2. Algorithms/Data are not objective
If technologies and algorithms exist as models, not facts, then they are proxies created by humans, and it therefore follows that they are subject to all the human error and bias of their creators. While working on a project for the 9/11 museum, he was asked to create a display using an algorithm, so that it would be objective. “An algorithm is not objective,” Hansen said emphatically. “It may be systematic, but it’s not objective.”
3. Creativity is where you “turn the world to bits”

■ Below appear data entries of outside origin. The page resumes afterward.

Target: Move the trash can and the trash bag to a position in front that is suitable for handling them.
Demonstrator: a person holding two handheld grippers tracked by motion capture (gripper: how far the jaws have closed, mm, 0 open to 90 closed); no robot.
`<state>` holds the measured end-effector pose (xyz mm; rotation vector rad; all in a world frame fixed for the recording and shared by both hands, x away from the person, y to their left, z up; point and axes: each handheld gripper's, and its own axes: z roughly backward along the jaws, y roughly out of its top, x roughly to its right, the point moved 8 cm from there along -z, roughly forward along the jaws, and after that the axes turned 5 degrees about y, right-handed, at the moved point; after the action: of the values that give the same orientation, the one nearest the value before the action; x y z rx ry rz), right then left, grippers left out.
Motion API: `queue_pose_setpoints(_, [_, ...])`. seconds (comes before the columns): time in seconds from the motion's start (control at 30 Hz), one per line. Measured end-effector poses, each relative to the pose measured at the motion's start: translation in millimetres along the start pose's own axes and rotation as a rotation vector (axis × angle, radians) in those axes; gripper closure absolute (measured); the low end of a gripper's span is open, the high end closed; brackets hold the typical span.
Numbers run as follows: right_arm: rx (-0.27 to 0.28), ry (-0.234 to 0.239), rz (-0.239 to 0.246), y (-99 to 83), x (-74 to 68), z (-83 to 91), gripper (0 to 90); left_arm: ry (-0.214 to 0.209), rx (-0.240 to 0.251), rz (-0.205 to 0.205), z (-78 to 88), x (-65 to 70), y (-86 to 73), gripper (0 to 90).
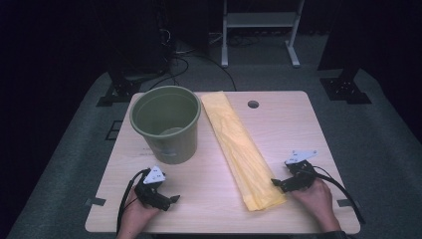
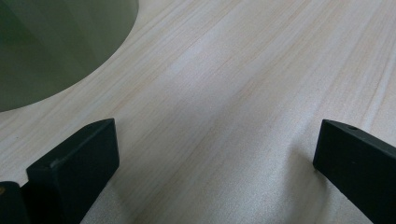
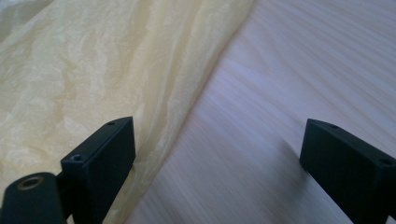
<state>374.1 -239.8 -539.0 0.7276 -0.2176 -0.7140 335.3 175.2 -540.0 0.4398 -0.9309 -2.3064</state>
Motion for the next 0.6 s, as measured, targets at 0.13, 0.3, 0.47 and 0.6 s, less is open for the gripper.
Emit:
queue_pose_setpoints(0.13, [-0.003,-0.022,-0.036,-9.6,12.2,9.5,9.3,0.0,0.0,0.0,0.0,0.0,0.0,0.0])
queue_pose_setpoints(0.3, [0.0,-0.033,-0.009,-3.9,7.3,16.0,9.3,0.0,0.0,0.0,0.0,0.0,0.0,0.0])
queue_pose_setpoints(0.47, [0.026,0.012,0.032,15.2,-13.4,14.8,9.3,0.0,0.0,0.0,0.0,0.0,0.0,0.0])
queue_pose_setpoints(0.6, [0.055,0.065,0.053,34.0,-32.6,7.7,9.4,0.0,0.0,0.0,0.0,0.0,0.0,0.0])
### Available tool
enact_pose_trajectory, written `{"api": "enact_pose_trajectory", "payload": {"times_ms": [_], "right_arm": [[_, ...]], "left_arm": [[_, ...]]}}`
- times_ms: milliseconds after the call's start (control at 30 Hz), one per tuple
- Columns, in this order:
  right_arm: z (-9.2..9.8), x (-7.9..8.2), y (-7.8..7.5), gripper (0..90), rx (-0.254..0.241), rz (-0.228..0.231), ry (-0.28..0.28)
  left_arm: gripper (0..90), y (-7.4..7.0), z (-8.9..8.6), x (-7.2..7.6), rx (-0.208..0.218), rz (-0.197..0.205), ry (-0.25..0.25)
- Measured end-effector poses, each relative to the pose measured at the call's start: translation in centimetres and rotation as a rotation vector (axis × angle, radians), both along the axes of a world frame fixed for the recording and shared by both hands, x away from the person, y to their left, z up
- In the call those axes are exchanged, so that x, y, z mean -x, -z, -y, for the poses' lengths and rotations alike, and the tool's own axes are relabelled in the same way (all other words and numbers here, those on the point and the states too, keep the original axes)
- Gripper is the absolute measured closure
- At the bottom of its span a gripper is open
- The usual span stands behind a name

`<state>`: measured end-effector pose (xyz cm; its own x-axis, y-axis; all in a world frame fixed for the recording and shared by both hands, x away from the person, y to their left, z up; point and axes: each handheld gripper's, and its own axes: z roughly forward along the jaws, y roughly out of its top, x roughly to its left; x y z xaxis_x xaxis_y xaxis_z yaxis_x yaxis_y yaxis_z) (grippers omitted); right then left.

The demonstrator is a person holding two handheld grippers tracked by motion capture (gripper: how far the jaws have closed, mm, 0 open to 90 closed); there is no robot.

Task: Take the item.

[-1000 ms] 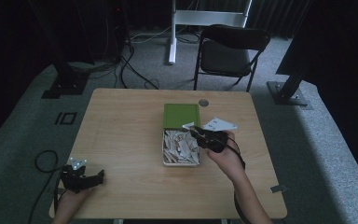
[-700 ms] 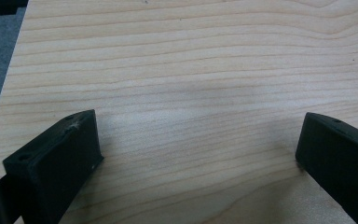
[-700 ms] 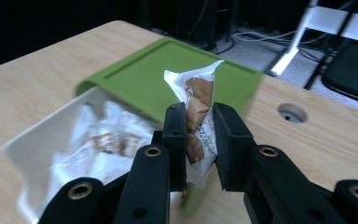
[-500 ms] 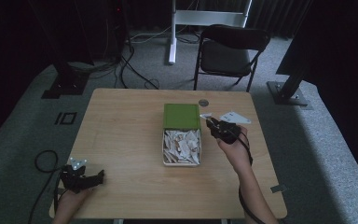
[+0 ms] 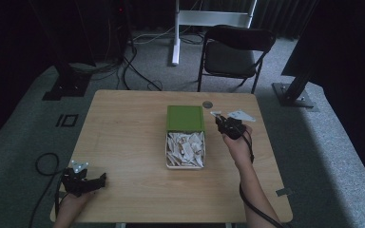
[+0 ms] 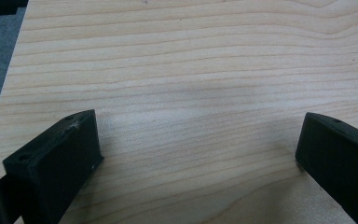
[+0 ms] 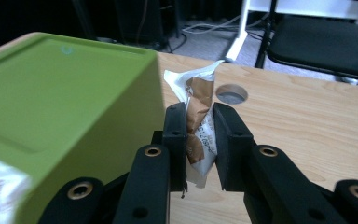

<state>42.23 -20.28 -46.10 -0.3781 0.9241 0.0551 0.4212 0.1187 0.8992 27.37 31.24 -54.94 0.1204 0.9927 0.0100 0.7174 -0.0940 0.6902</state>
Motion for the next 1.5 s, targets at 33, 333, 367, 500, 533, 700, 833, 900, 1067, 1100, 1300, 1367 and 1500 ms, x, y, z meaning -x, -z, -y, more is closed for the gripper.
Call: {"api": "enact_pose_trajectory", "payload": {"times_ms": [33, 333, 367, 500, 533, 700, 833, 900, 1067, 1100, 1300, 1367, 1500], "right_arm": [[0.0, -0.3, 0.2, 76.0, 0.006, -0.005, 0.004], [0.2, -2.8, 2.0, 76.0, 0.007, -0.052, 0.049], [0.2, -3.0, 2.2, 76.0, 0.007, -0.059, 0.050], [0.1, -3.9, 3.9, 76.0, 0.016, -0.092, 0.064], [0.0, -4.1, 4.3, 76.0, 0.021, -0.102, 0.068], [-0.2, -4.8, 5.8, 76.0, 0.025, -0.140, 0.089], [-0.3, -5.3, 6.6, 75.9, 0.039, -0.172, 0.093], [-0.3, -5.5, 6.8, 75.9, 0.043, -0.180, 0.101], [-0.3, -6.0, 7.2, 75.3, 0.043, -0.202, 0.112], [-0.3, -6.1, 7.4, 74.7, 0.052, -0.210, 0.113], [-0.1, -6.2, 8.0, 62.7, 0.050, -0.246, 0.098], [0.1, -6.0, 7.9, 59.5, 0.058, -0.244, 0.096], [0.7, -5.4, 7.5, 49.7, 0.047, -0.240, 0.112]], "left_arm": [[0.7, 0.0, 0.0, 0.0, 0.000, 0.000, 0.000], [0.7, 0.0, 0.0, 0.0, -0.001, 0.000, 0.000], [0.7, 0.0, 0.0, 0.0, 0.000, 0.000, 0.000], [0.7, 0.0, 0.0, 0.0, 0.000, 0.000, 0.000], [0.7, 0.0, 0.0, 0.0, 0.000, 0.000, 0.000], [0.7, 0.0, 0.0, 0.0, 0.000, 0.000, 0.000], [0.7, 0.0, 0.0, 0.0, 0.000, 0.000, 0.000], [0.7, 0.0, 0.0, 0.0, 0.000, 0.000, 0.000], [0.7, 0.0, 0.0, 0.0, 0.000, 0.000, 0.000], [0.6, 0.0, 0.0, 0.0, 0.000, 0.000, 0.000], [0.7, 0.0, 0.0, 0.0, 0.000, 0.000, 0.000], [0.7, 0.0, 0.0, 0.0, 0.000, 0.000, 0.000], [0.7, 0.0, 0.0, 0.0, 0.000, 0.000, 0.000]]}}
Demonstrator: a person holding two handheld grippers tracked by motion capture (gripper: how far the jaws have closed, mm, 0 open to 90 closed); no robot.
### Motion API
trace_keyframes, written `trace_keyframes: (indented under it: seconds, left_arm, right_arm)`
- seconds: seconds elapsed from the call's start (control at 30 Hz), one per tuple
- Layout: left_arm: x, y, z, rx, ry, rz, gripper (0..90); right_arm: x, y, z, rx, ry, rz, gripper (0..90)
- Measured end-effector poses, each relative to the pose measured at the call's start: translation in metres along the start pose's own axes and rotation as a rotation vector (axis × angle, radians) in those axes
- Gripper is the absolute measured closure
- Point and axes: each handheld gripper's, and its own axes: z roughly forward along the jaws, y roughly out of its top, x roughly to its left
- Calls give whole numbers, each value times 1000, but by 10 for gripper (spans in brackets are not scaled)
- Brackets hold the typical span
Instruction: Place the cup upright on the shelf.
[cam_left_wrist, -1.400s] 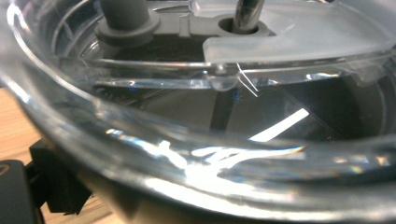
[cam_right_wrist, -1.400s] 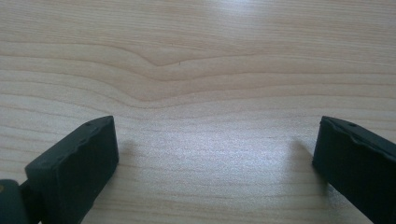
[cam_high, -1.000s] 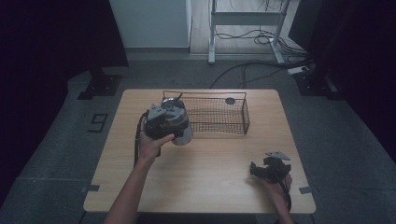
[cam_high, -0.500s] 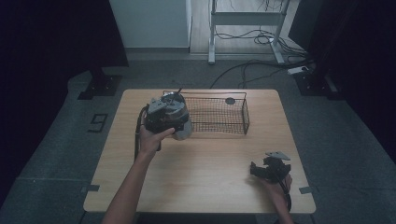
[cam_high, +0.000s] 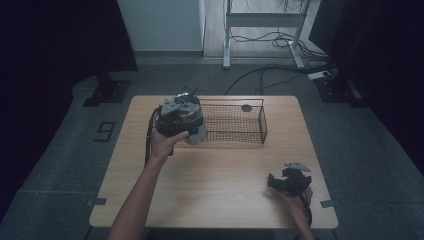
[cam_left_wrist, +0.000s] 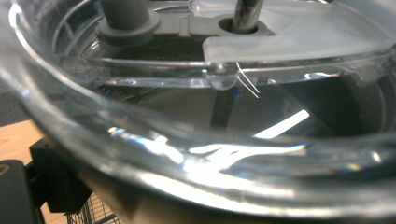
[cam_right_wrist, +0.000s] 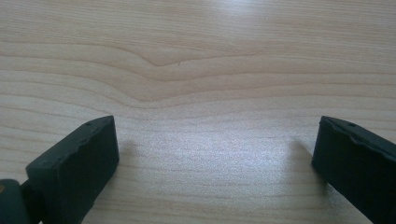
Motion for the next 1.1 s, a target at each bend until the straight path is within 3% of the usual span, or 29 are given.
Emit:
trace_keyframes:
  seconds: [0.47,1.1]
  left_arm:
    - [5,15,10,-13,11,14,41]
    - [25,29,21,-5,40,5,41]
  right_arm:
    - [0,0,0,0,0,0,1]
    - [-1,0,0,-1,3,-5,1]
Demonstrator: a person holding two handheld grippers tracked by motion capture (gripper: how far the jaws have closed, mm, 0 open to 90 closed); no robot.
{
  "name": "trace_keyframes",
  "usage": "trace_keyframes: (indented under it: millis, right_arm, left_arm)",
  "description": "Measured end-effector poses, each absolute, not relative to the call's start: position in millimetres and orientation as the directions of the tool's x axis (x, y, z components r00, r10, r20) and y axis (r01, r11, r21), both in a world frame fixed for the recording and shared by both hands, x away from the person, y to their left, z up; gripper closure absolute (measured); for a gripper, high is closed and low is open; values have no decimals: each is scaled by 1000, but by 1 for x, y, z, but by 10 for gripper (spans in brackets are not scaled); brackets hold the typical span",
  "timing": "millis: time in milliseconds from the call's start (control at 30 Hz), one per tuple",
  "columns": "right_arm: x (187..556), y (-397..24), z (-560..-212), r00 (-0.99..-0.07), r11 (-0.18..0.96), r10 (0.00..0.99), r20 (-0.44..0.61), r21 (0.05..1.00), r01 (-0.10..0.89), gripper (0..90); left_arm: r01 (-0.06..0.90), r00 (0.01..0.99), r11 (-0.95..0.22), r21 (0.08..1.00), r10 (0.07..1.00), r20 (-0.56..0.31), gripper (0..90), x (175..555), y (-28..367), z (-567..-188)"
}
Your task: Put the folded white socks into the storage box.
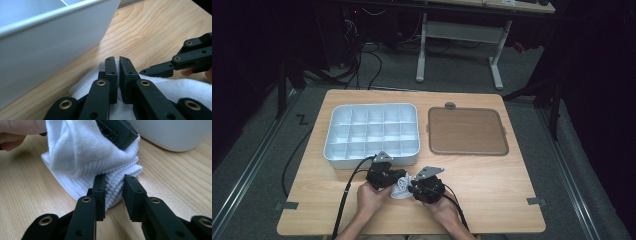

In the lecture, Hansen went through many things (material and conceptual) that we encounter in everyday life and asked how we would turn them into data – time, money, a bodega, a movie. It was to make us begin to think about that space where a house on a city street becomes a value that can be added and subtracted — where the world becomes ‘bits’. That’s where the creativity is. And probably that’s where the danger is. How reductive are we willing to be?
4. Data is an exchange
Data means given, as opposed to capta, which means taken. If data is something you’re given, it is not a one-way transaction. You have a responsibility to the givers – and that doesn’t necessarily mean the compilers, it could mean the values that make up the data – the families in the census, the users who click on this or that ad etc.
Doesn’t this change the conversation?
tl;dr The job of a data journalist is to question the algorithm. Question the model. (Not to drown in excel sheet.)